• WORK REQUEST
Print exactly the lines below between the line holding "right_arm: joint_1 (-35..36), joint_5" and the line holding "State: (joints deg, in", inclusive, and nothing more.

• RECORDED INFORMATION
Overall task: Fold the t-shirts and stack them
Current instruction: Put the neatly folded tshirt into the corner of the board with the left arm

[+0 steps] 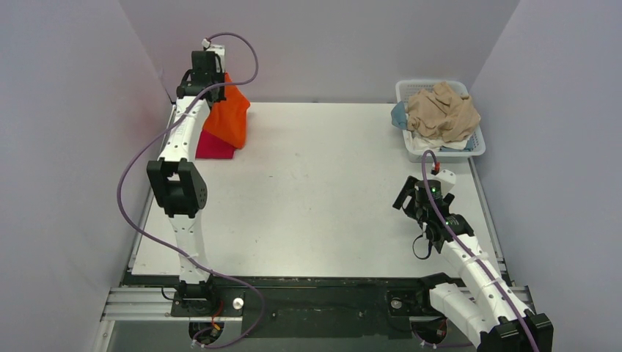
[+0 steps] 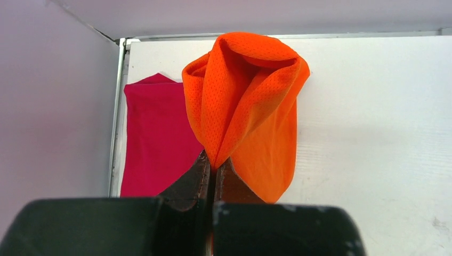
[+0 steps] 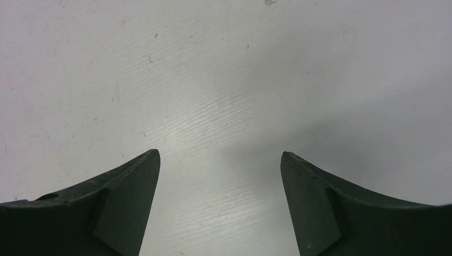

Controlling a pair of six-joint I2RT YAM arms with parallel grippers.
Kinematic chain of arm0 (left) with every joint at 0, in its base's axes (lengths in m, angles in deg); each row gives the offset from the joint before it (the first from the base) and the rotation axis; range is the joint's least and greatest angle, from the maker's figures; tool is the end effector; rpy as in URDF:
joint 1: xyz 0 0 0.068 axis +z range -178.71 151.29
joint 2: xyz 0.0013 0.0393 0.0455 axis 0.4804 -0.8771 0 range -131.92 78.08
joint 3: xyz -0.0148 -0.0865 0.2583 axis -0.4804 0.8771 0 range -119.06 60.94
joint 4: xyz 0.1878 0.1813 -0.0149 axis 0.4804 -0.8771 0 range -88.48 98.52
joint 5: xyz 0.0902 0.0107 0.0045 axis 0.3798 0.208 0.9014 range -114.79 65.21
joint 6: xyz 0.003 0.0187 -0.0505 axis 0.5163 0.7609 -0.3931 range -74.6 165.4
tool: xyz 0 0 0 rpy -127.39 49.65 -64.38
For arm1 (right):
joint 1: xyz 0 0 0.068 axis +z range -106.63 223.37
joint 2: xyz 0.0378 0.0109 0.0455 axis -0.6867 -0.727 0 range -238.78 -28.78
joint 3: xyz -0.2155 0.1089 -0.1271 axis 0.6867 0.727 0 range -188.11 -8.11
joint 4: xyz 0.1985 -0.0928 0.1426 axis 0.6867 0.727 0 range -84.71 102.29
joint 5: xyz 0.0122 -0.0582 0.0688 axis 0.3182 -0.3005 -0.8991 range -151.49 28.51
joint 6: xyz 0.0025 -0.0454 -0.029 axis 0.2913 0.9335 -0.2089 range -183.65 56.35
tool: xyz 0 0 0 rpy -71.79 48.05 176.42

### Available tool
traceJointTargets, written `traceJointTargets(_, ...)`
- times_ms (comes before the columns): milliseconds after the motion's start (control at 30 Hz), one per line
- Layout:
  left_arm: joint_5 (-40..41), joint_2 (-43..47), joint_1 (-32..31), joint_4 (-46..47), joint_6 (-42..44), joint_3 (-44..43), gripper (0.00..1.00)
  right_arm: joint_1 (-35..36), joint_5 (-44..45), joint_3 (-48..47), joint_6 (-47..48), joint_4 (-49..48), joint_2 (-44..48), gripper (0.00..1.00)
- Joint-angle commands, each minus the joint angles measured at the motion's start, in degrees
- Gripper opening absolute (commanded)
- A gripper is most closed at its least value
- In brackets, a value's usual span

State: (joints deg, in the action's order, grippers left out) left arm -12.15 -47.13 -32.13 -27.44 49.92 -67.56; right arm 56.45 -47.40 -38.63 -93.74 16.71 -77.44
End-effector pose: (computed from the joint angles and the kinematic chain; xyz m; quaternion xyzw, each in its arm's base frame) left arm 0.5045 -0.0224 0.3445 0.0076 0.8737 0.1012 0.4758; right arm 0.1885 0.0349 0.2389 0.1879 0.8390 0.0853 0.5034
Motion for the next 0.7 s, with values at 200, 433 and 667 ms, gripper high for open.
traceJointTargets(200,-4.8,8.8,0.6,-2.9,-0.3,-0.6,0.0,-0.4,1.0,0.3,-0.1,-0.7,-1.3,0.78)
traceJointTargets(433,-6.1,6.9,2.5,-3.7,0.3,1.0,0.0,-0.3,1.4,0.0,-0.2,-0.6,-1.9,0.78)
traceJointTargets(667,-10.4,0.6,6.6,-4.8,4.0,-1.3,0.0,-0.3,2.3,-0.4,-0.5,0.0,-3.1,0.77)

• OUTPUT OF THE TASK
  right_arm: joint_1 (-35..36), joint_5 (-44..45), joint_3 (-48..47), joint_6 (-47..48), joint_4 (-49..48), joint_2 (-44..48), gripper (0.00..1.00)
- Joint-angle commands, each minus the joint angles measured at the motion's start, in degrees
- Gripper opening absolute (commanded)
- A gripper is most closed at its least value
- In brackets, a value's usual span

State: (joints deg, in the action's order, grippers left out) left arm -12.15 -47.13 -32.13 -27.44 49.92 -67.56; right arm 56.45 -47.40 -38.63 -93.74 16.71 -77.44

The response to the exercise is now finished.